Leave out the pictures and give back all the entries exactly as written.

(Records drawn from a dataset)
▽
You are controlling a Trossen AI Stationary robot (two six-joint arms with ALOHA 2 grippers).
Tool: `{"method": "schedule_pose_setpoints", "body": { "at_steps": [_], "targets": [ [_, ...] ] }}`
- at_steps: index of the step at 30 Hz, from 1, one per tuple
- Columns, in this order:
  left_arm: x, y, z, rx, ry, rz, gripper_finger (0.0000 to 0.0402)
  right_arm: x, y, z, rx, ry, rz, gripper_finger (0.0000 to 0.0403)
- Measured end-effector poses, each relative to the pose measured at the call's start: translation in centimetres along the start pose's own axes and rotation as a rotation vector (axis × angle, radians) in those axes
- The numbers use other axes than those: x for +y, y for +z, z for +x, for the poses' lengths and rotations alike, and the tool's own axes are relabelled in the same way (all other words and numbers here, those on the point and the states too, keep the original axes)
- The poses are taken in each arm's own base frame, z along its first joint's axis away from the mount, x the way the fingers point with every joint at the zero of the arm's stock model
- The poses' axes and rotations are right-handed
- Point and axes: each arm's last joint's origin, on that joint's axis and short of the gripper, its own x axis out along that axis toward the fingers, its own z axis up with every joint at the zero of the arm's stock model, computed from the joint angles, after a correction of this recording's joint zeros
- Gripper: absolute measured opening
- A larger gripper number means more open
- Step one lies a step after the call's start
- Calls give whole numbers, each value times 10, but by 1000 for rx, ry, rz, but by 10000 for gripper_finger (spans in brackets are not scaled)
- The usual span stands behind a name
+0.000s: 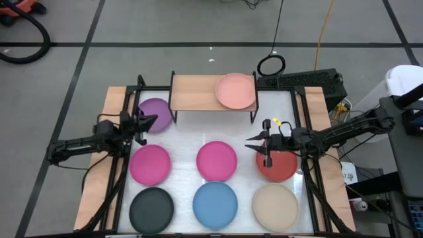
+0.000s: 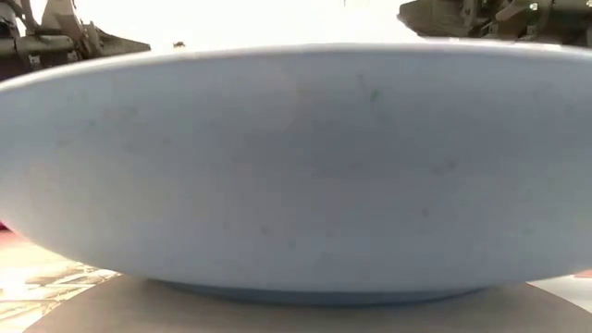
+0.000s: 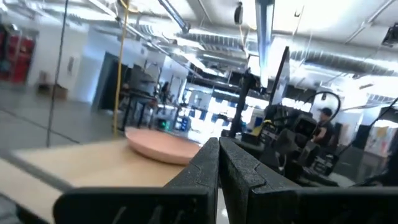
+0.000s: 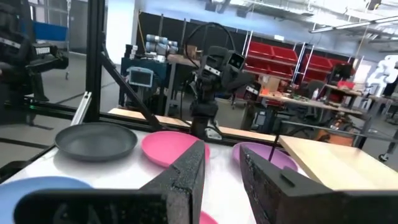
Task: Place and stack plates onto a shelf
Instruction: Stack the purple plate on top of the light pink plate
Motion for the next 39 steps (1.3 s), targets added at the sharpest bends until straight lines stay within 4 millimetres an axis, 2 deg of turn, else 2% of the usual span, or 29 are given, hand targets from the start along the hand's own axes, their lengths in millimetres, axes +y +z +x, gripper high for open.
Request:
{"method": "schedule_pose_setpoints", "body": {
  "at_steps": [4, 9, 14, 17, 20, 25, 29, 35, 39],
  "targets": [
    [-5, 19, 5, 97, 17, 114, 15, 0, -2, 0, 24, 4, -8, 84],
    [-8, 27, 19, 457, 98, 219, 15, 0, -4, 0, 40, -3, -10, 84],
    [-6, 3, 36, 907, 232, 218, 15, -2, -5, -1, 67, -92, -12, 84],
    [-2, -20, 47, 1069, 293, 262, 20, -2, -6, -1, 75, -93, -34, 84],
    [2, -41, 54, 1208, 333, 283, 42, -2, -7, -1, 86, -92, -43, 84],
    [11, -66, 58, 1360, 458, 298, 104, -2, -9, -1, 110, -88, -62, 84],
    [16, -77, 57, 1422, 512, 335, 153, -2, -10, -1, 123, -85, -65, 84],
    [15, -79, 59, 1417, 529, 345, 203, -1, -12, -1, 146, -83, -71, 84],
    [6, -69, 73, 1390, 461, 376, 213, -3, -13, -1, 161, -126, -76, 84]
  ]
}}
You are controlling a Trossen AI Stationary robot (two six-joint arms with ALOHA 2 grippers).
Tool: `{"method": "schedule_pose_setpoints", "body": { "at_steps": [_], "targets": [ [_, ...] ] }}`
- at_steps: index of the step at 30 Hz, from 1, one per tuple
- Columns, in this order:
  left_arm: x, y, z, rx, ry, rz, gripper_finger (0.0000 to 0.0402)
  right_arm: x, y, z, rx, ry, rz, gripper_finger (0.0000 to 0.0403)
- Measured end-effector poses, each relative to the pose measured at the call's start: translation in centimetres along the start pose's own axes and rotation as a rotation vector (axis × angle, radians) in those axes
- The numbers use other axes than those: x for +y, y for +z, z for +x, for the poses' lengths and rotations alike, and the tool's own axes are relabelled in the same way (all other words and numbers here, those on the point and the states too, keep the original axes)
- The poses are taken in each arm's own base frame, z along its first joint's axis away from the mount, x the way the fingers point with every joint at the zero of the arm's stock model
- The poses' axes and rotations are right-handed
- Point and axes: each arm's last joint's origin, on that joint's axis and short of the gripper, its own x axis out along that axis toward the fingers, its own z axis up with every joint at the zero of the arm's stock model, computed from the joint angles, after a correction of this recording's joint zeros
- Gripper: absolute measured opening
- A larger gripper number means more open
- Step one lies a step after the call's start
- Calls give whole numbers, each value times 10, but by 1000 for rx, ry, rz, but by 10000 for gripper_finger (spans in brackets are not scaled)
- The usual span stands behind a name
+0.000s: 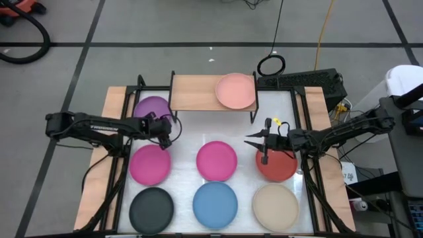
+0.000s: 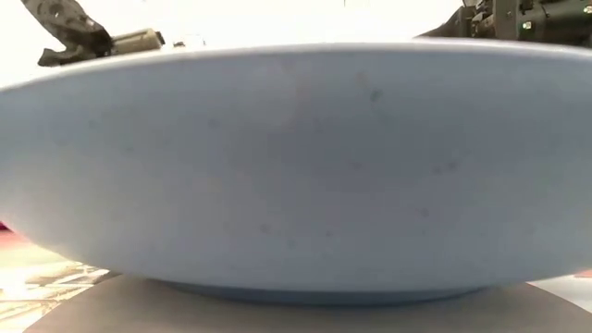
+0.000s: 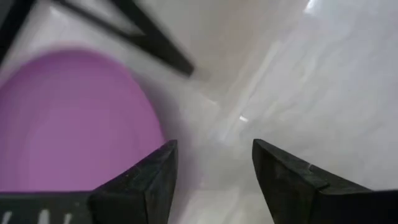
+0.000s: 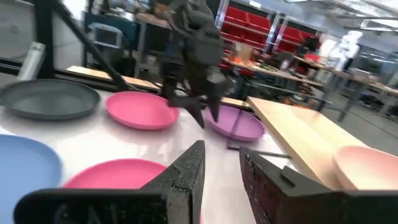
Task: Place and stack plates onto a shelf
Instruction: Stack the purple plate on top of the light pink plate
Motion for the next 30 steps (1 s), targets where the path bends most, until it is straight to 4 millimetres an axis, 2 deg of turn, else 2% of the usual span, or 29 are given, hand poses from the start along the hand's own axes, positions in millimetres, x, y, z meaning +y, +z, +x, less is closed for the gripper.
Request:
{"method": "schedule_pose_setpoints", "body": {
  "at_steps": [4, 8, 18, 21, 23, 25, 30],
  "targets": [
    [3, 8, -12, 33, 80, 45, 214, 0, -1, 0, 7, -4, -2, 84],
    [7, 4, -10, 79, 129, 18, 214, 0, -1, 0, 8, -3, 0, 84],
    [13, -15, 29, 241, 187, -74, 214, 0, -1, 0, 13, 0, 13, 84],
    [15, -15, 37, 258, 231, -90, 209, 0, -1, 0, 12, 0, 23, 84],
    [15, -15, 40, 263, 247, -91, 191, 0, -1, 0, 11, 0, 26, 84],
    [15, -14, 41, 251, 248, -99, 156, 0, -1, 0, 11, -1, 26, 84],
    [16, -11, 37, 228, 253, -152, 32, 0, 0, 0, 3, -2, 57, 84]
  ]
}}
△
■ SOLVED PROBLEM:
You are controlling a Trossen AI Stationary robot (two six-joint arms with ALOHA 2 grippers).
Tool: `{"method": "schedule_pose_setpoints", "body": { "at_steps": [_], "targets": [ [_, ...] ] }}`
- at_steps: index of the step at 30 Hz, from 1, one per tuple
- Columns, in this order:
  left_arm: x, y, z, rx, ry, rz, gripper_finger (0.0000 to 0.0402)
  right_arm: x, y, z, rx, ry, rz, gripper_finger (0.0000 to 0.0403)
- Measured end-effector poses, each relative to the pose measured at the call's start: translation in centimetres along the start pose's own axes and rotation as a rotation vector (axis × angle, radians) in those axes
- The numbers use other axes than those: x for +y, y for +z, z for +x, for the poses' lengths and rotations alike, and the tool's own axes are relabelled in the same way (all other words and numbers here, those on the point and the states too, keep the original axes)
- The poses are taken in each arm's own base frame, z along its first joint's axis away from the mount, x the way the fingers point with every joint at the zero of the arm's stock model
- The poses' axes and rotations are right-handed
- Point and axes: each arm's last joint's origin, on that joint's axis and short of the gripper, its own x axis out along that axis toward the fingers, its own z axis up with every joint at the zero of the arm's stock model, computed from the joint angles, after a correction of this recording's joint zeros
- Gripper: absolute measured opening
- A larger gripper number means more open
- Step one lies a step after the call's start
- Calls give whole numbers, each value times 10, but by 1000 for rx, ry, rz, but by 10000 for gripper_finger (spans in brackets are not scaled)
- The usual span stands behind a name
+0.000s: 
+0.000s: 
+0.000s: 
+0.000s: 
Task: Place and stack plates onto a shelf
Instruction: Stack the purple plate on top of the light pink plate
Motion for the next 39 steps (1.3 s), targets added at the sharpest bends until straight lines stay within 4 millimetres an axis, 2 deg of turn, else 2% of the usual span, or 29 are given, hand targets from the start along the hand's own axes, their lengths in millimetres, axes +y +z +x, gripper high for open.
Request:
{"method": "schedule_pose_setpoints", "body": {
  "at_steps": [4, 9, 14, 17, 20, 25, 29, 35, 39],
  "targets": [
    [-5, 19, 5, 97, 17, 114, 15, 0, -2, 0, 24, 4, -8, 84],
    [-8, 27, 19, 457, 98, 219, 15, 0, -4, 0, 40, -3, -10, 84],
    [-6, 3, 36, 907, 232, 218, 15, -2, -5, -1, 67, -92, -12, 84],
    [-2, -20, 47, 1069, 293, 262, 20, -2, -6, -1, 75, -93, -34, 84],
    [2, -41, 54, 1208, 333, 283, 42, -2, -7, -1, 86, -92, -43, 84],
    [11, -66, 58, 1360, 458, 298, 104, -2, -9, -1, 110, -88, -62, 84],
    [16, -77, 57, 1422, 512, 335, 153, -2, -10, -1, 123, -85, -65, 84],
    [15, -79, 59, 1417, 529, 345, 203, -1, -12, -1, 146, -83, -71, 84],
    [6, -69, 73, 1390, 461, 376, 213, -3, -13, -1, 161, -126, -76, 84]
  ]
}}
You are controlling a Trossen AI Stationary robot (two six-joint arms with ALOHA 2 grippers).
Tool: `{"method": "schedule_pose_setpoints", "body": { "at_steps": [_], "targets": [ [_, ...] ] }}`
- at_steps: index of the step at 30 Hz, from 1, one per tuple
- Columns, in this order:
  left_arm: x, y, z, rx, ry, rz, gripper_finger (0.0000 to 0.0402)
  right_arm: x, y, z, rx, ry, rz, gripper_finger (0.0000 to 0.0403)
- Measured end-effector poses, each relative to the pose measured at the call's start: translation in centimetres along the start pose's own axes and rotation as a rotation vector (axis × angle, radians) in those axes
- The numbers use other axes than those: x for +y, y for +z, z for +x, for the poses' lengths and rotations alike, and the tool's own axes are relabelled in the same way (all other words and numbers here, those on the point and the states too, keep the original axes)
- The poses are taken in each arm's own base frame, z along its first joint's axis away from the mount, x the way the fingers point with every joint at the zero of the arm's stock model
- The poses' axes and rotations are right-handed
- Point and axes: each arm's last joint's origin, on that joint's axis and short of the gripper, its own x axis out along that axis toward the fingers, its own z axis up with every joint at the zero of the arm's stock model, computed from the joint angles, after a correction of this recording's joint zeros
- Gripper: absolute measured opening
- A larger gripper number means more open
- Step one lies a step after the call's start
- Calls give whole numbers, each value times 10, but by 1000 for rx, ry, rz, but by 10000 for gripper_finger (spans in brackets are not scaled)
- The usual span stands behind a name
+0.000s: 
+0.000s: 
+0.000s: 
+0.000s: 
Task: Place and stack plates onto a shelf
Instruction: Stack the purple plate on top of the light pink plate
Motion for the next 30 steps (1 s), targets where the path bends most, until it is straight to 4 millimetres an axis, 2 deg of turn, else 2% of the usual span, or 29 are given, hand poses from the start along the hand's own axes, positions in millimetres, x, y, z meaning +y, +z, +x, less is closed for the gripper.
Request:
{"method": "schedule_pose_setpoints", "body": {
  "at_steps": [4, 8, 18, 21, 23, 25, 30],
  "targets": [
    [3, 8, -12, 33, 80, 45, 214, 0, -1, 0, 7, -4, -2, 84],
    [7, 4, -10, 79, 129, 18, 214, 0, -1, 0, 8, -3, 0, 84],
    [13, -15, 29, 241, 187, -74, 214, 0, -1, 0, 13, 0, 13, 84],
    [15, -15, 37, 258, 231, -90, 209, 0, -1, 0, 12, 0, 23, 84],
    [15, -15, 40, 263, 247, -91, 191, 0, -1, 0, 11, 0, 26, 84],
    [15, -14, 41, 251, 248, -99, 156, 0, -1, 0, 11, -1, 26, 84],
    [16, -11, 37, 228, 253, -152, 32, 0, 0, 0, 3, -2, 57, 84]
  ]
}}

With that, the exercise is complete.